◆ Activity: The data must be returned in full, with no character altered.

=== Given data ===

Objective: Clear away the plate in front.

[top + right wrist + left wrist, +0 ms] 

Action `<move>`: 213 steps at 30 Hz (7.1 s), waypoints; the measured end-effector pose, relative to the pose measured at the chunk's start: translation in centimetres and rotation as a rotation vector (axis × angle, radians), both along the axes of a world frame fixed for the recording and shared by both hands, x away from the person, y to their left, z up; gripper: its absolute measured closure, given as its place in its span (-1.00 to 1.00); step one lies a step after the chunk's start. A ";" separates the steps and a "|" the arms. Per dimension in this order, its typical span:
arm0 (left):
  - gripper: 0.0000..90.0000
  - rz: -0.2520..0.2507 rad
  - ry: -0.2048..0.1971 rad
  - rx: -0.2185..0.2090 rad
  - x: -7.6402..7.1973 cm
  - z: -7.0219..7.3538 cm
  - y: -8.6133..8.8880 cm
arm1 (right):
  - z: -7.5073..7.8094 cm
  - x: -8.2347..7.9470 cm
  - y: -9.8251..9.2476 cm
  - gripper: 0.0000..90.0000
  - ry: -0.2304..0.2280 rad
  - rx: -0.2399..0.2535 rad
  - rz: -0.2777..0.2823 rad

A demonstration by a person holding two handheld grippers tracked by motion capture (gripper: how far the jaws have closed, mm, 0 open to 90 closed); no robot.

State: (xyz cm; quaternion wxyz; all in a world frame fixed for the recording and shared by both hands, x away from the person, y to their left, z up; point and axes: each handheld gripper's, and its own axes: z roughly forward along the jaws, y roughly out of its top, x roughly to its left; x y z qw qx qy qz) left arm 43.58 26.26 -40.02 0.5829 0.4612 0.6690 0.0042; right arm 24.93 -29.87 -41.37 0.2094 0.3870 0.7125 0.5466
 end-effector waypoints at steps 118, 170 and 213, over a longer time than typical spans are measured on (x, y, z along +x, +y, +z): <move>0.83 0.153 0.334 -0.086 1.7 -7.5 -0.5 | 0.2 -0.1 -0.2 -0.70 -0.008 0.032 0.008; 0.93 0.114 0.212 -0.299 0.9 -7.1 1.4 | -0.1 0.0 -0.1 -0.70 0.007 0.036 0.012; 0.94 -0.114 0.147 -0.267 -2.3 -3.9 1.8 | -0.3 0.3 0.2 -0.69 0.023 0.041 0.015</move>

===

◆ Task response:
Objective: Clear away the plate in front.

[top + right wrist + left wrist, +0 ms] 

Action `<move>`: 213 steps at 30 Hz (7.1 s), waypoints; the measured end-effector pose, relative to the pose measured at the chunk's start: translation in centimetres and rotation as a rotation vector (axis × angle, radians), both along the axes of a world frame fixed for the recording and shared by both hands, x away from the person, y to their left, z up; gripper: its absolute measured closure, given as its place in its span (-1.00 to 1.00); step one lies a step after the chunk's start. A ";" separates the steps and a "|" the arms. Per dimension in this order, its typical span:
arm0 (left):
  - gripper: 0.0000..90.0000
  - rz: -0.2520..0.2507 rad
  - ry: -0.2048..0.1971 rad
  - rx: -0.2185..0.2090 rad
  - x: -7.6402..7.1973 cm
  - z: -7.0219..7.3538 cm
  - y: -8.6133..8.8880 cm
arm1 (right):
  - z: -7.5073..7.8094 cm
  - x: -8.2347..7.9470 cm
  - y: -9.8251..9.2476 cm
  - gripper: 0.0000..90.0000
  - ry: -0.2304..0.2280 rad
  - rx: -0.2399..0.2535 rad
  - rz: -0.2777..0.2823 rad

A demonstration by a person holding two handheld grippers tracked by motion capture (gripper: how far the jaws have closed, mm, 0 open to 90 closed); no robot.

State: (xyz cm; quaternion wxyz; all in a world frame fixed for the recording and shared by both hands, x away from the person, y to their left, z up; point and axes: each handheld gripper's, and its own axes: z roughly forward along the jaws, y roughly out of its top, x roughly to its left; x y z qw qx qy qz) left arm 43.58 26.26 -40.02 0.5829 0.4612 0.6690 0.0042; right arm 24.93 -29.87 -41.37 0.2094 0.3870 0.7125 0.5466
 end-effector waypoints at steps 118, 170 and 213, over a longer time than typical spans are measured on (x, y, z along +x, +y, +z): <move>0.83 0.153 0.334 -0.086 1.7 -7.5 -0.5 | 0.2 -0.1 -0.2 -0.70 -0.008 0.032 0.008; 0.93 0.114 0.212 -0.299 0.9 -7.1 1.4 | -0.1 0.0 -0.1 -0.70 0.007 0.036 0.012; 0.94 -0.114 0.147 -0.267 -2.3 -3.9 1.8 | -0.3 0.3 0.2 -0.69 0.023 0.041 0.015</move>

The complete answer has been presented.